Durante los años de los gobiernos corruptos en la Comunidad Valenciana, el PP ganaba elecciones una y otra vez pese a que sus dirigentes practicaban el saqueo y el expolio de los ciudadanos con descaro y a manos llenas. Era como si le hubiesen echado algo al agua que bebía el pueblo, como si los valencianos narcotizados votaran ya por hipnotismo, adicción y enganche. Sin duda, la ruta del bakalao de los ochenta fundió muchas neuronas y de aquellos polvos (nunca mejor dicho) estos lodos.
La noticia de que sus señorías del Parlamento inglés le pegan duro a los narcóticos no puede sino interpretarse como un síntoma más de la corrupción, la degeneración y la depravación de las democracias liberales antes del advenimiento del nuevo fascismo tecnológico. El caso de la coca de Westminster viene a sumarse al escándalo de las fiestas locas en Downing Street, residencia oficial del Gobierno británico que Boris Johnson convirtió en club nocturno o after hour en plena pandemia, es decir, cuando los ingleses vivían la agonía de las restricciones y el drama del confinamiento. La oposición ya ha pedido la dimisión del premier, que lo niega todo. Hace falta ir fumado o esnifado para que te pillen en algo tan gordo y declararte inocente. Un efecto más del alucinógeno y de los estados alterados de conciencia, que diría Aldous Huxley.

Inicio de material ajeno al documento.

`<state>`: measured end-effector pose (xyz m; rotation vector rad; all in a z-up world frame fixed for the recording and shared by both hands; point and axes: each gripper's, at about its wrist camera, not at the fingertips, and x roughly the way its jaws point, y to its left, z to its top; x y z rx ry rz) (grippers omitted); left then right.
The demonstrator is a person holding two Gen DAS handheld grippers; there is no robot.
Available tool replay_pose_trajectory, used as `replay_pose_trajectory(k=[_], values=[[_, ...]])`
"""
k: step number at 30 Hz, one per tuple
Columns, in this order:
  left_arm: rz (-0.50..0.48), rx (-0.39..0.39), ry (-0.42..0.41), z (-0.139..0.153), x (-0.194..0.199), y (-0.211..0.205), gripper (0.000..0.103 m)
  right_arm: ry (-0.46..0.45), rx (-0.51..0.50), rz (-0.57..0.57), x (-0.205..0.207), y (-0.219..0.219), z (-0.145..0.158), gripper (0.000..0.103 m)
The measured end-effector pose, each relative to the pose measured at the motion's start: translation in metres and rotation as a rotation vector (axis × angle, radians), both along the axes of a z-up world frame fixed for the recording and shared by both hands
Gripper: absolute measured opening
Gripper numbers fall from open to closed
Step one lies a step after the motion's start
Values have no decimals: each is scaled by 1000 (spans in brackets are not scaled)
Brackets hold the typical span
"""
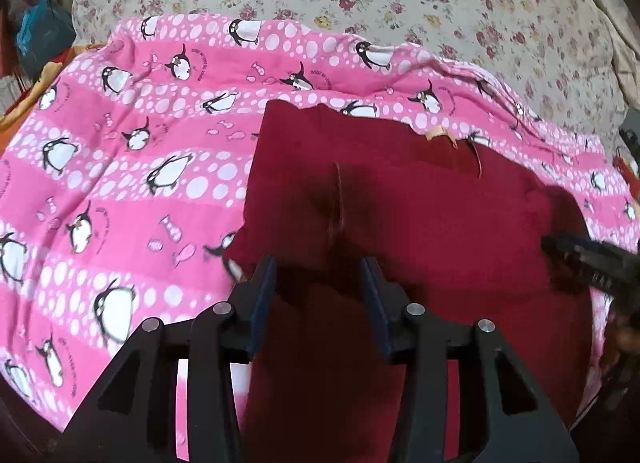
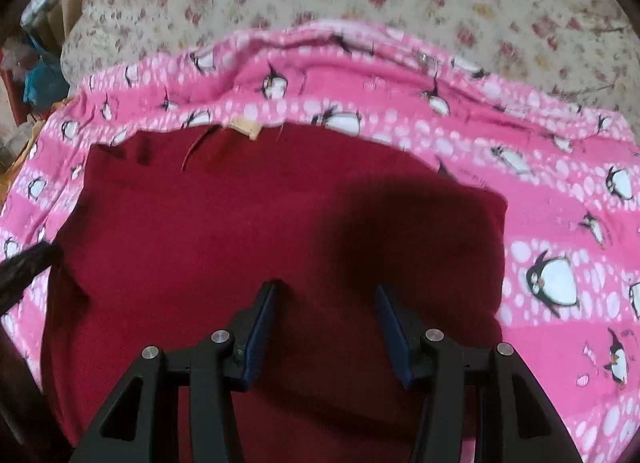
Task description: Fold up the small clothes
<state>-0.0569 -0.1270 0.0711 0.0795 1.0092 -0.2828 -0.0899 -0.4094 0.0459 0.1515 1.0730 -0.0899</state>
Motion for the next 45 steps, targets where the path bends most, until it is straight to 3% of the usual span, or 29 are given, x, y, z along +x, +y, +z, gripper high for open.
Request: replay_pose_trajectory(k=[4, 10, 13, 20, 24, 32, 37, 41, 45], values=[[-17, 27, -29, 4, -17, 5, 43, -6, 17, 6, -17, 4, 19, 49], [-31, 27, -36, 8, -38, 11, 43, -5, -59, -4, -58, 0, 25, 50], [-39, 38, -40, 10, -49, 13, 43, 53, -50, -48, -65, -12, 6, 52], [-50, 45, -40, 10, -73, 29, 43, 22, 22, 1, -104, 0, 25, 56], [-65, 26, -1, 2, -90, 48, 43, 34, 36, 65, -140, 16, 24, 64], [-53, -69, 147, -27, -125, 92, 43, 109, 193, 109, -206, 32, 3, 65], [-31, -109, 210, -42, -143, 104, 43, 188, 253, 142, -228, 48, -21, 65], [-32, -130, 226, -46, -149, 104, 51, 216, 269, 162, -237, 58, -34, 66], [-57, -109, 252, -51, -157, 103, 51, 235, 300, 167, -243, 62, -39, 66]])
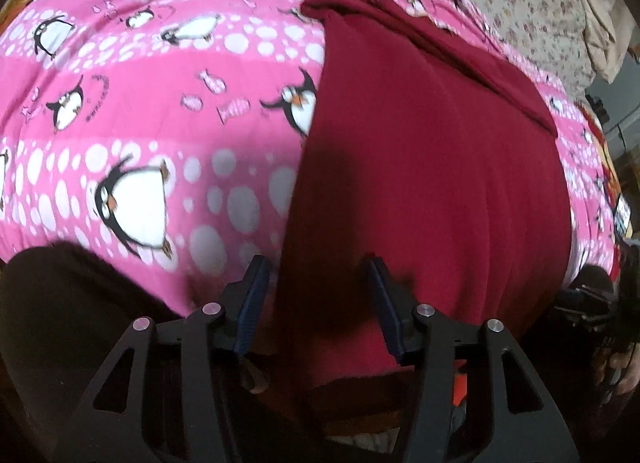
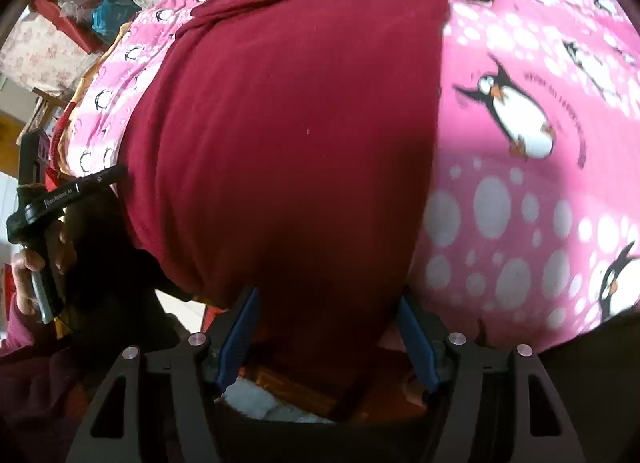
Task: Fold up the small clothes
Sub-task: 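Grasp the sweater hem with both grippers and fold it toward the collar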
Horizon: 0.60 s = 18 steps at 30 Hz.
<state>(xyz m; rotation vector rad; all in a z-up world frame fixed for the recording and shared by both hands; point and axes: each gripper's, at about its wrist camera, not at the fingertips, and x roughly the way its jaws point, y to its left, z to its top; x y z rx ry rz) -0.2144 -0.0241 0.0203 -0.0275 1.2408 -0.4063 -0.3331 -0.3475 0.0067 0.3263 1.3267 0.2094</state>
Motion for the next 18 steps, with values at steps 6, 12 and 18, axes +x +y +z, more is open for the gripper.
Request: replay_pose_trajectory(k=[6, 12, 18], values=[[12, 6, 69, -14, -12, 3, 51, 50, 67, 9, -2, 4, -13, 66], [-19, 70, 89, -24, -19, -9, 51, 56, 98, 45, 3, 19, -20, 66], [-13, 67, 86, -24, -19, -10, 51, 66, 102, 13, 7, 13, -28, 64]])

“Me había convertido en un esclavo preso en las redes del opio”, confesó Poe. Johnson se ha convertido en esclavo del populismo lisérgico cuya resaca inunda media Europa. El mundo de hoy está atravesado por las drogas. La política, como espejo último de una sociedad enferma, es un gran porro, un chute retórico y del otro. No sabemos si en la España deprimida y pobre de la pospandemia nuestros padres de la patria andan con el mono, aunque por las cosas etílicas que se escuchan últimamente en el Congreso de los Diputados todo apunta a que allí ha entrado otro caballo blanco y no es el de Pavía. Habrá que hacer test de drogas y alcoholemia en San Jerónimo, garito de borracheras ideológicas y cubatas a un euro. Por si las moscas.